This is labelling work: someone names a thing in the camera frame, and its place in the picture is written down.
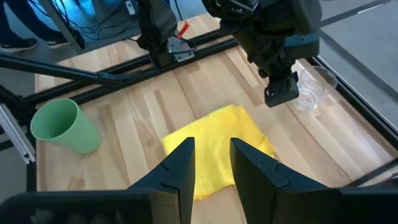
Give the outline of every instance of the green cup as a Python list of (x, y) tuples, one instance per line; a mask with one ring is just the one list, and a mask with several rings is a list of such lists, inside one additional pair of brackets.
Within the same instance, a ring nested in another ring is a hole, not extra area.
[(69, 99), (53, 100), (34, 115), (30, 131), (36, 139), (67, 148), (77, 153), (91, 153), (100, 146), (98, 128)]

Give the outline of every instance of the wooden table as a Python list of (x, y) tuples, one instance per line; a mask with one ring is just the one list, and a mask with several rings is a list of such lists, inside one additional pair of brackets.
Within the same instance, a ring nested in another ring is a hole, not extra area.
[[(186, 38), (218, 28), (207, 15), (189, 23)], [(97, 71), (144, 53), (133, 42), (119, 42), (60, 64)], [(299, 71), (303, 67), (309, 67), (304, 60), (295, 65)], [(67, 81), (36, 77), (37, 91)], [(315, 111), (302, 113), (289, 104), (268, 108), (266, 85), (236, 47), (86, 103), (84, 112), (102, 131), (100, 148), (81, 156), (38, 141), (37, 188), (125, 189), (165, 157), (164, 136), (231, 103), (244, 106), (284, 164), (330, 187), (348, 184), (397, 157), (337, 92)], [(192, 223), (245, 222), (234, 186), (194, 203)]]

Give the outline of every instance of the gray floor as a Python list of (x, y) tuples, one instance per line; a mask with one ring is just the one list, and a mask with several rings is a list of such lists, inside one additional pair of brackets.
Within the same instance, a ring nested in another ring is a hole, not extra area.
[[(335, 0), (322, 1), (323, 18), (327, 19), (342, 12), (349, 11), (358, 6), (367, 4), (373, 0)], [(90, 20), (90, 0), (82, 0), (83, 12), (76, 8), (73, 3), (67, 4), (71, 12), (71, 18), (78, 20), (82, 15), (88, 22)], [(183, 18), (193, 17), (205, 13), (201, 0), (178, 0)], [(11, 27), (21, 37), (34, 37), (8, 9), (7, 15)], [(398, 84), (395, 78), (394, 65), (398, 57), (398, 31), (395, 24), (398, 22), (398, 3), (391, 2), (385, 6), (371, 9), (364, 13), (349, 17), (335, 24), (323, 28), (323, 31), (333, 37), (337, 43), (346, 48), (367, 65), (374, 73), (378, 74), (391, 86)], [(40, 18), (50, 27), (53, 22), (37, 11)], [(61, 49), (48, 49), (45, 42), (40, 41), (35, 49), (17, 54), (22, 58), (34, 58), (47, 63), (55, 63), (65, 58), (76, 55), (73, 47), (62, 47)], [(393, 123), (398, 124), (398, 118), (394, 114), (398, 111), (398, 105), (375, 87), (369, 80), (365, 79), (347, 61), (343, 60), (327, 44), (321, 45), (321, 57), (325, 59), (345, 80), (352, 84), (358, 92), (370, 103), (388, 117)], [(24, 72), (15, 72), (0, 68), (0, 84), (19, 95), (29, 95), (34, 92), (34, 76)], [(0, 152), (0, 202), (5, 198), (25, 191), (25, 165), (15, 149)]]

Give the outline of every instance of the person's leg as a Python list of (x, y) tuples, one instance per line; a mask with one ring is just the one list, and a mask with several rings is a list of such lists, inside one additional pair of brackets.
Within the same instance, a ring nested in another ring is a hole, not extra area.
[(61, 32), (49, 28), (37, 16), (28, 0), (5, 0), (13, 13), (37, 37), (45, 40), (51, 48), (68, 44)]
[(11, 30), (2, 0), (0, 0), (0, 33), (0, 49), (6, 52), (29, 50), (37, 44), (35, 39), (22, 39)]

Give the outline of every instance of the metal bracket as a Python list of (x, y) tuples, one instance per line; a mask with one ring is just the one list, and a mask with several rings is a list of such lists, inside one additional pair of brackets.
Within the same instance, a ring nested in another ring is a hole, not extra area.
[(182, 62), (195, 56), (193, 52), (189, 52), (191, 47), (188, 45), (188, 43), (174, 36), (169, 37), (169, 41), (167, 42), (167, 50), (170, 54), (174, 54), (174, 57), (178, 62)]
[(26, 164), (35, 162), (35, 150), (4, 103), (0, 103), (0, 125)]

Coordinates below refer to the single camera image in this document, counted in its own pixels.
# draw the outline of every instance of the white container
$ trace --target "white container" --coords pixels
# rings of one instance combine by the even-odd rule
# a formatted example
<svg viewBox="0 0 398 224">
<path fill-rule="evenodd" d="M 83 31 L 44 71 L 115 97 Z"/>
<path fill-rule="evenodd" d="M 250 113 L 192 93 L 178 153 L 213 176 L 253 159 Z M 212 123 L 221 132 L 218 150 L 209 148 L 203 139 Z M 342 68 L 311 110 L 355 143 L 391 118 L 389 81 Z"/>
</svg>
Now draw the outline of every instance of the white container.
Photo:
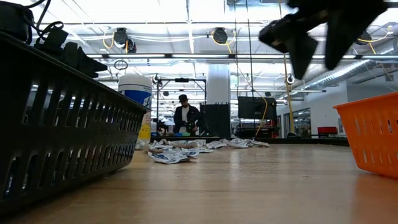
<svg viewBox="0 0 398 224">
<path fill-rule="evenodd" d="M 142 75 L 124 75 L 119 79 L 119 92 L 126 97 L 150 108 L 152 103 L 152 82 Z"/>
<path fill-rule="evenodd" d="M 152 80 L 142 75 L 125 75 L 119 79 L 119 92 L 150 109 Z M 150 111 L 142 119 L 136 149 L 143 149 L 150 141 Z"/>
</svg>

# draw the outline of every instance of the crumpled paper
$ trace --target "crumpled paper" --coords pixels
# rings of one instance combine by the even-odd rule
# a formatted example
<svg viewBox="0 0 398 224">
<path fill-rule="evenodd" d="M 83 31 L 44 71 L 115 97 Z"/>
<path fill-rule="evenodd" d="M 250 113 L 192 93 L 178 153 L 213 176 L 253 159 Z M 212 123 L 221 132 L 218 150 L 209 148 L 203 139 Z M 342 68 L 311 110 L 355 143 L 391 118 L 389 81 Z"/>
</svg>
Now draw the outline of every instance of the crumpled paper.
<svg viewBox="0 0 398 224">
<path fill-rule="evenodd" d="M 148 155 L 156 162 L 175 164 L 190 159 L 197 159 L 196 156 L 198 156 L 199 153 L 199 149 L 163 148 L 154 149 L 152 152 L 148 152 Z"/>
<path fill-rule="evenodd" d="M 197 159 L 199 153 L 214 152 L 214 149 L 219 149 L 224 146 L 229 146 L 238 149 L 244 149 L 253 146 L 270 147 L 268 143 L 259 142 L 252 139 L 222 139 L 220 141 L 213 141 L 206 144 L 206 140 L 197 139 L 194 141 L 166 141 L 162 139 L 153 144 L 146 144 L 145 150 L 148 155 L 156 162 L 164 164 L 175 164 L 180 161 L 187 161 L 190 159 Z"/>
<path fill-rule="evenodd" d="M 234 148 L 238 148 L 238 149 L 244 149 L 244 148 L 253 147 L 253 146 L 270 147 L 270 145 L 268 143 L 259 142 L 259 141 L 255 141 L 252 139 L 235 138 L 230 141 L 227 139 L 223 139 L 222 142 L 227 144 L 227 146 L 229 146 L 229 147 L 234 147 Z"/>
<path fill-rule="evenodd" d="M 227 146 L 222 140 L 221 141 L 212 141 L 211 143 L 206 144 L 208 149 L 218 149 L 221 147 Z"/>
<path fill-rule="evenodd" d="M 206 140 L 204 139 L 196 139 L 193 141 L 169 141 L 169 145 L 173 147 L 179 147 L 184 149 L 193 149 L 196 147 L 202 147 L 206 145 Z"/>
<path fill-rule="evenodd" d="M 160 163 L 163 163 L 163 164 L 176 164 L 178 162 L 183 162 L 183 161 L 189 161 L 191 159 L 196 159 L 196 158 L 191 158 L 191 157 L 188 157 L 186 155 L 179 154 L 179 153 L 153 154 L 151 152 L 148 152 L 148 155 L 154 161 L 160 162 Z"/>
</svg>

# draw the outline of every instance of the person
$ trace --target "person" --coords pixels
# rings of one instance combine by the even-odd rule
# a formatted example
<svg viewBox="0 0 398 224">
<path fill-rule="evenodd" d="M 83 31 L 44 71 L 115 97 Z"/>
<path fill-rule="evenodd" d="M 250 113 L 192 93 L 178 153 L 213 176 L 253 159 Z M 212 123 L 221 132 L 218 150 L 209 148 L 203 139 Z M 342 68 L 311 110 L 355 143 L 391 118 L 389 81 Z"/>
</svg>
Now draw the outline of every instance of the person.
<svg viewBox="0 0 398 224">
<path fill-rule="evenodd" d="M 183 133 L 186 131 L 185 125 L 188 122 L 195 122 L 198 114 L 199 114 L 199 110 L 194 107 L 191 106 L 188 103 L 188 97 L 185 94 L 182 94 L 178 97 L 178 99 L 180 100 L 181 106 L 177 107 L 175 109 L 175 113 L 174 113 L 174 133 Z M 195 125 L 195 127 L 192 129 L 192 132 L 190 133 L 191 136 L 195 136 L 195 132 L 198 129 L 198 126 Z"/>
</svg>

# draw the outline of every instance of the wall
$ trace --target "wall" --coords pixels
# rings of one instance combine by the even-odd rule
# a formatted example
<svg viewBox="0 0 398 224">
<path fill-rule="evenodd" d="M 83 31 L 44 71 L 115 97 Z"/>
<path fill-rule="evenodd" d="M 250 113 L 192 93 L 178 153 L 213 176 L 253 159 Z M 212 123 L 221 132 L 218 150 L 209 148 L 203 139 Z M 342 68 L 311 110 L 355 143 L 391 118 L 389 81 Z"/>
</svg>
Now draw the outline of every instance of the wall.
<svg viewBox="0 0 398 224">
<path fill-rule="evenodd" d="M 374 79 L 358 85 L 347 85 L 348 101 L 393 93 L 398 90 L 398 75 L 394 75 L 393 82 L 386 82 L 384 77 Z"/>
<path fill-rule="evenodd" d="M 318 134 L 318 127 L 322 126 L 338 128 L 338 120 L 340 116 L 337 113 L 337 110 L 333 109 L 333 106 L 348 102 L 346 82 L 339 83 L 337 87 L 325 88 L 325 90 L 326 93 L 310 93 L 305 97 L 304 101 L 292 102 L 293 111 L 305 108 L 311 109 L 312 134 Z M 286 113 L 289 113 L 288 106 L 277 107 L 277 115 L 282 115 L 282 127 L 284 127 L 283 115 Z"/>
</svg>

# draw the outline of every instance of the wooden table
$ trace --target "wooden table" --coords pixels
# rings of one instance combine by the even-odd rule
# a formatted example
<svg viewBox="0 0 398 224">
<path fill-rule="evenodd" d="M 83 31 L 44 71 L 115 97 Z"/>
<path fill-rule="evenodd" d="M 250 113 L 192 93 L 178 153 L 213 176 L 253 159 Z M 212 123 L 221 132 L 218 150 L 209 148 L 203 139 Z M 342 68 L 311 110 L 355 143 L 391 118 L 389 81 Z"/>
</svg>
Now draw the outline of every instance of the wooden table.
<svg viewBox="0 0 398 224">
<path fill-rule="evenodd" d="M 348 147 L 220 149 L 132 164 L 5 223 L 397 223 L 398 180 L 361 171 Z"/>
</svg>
+ + +
# EXERCISE OBJECTIVE:
Reproduce exactly the lines from the beginning of the material down to the line containing "Give the outline of every instance of the gray", both ends included, but not the pictures or anything after.

# SOLVED EXERCISE:
This is labelling work: someone names a thing in the camera frame, and its place in the picture is written down.
Give the outline of every instance of the green cup as a Python list of (x, y) tuples, one instance per line; a mask with one ring is just the one list, and a mask with several rings is a list of such lists, inside one additional pair of brackets.
Within the same instance, a ring nested in another ring is a hole, not extra area.
[(69, 99), (53, 100), (34, 115), (30, 131), (36, 139), (67, 148), (77, 153), (91, 153), (100, 146), (98, 128)]

Give the outline of every instance of the wooden table as a Python list of (x, y) tuples, one instance per line; a mask with one ring is just the one list, and a mask with several rings is a list of such lists, inside one additional pair of brackets.
Within the same instance, a ring nested in another ring is a hole, not extra area.
[[(186, 38), (218, 28), (207, 15), (189, 23)], [(97, 71), (144, 53), (133, 42), (119, 42), (60, 64)], [(299, 71), (303, 67), (309, 67), (304, 60), (295, 65)], [(67, 81), (36, 77), (37, 91)], [(315, 111), (302, 113), (289, 104), (268, 108), (266, 85), (236, 47), (86, 103), (84, 112), (102, 131), (100, 148), (81, 156), (38, 141), (37, 188), (125, 189), (165, 157), (164, 136), (231, 103), (244, 106), (284, 164), (330, 187), (348, 184), (397, 157), (337, 92)], [(192, 223), (245, 222), (234, 186), (194, 203)]]

Give the outline of every instance of the gray floor as a Python list of (x, y) tuples, one instance per line; a mask with one ring is just the one list, and a mask with several rings is a list of such lists, inside one additional pair of brackets.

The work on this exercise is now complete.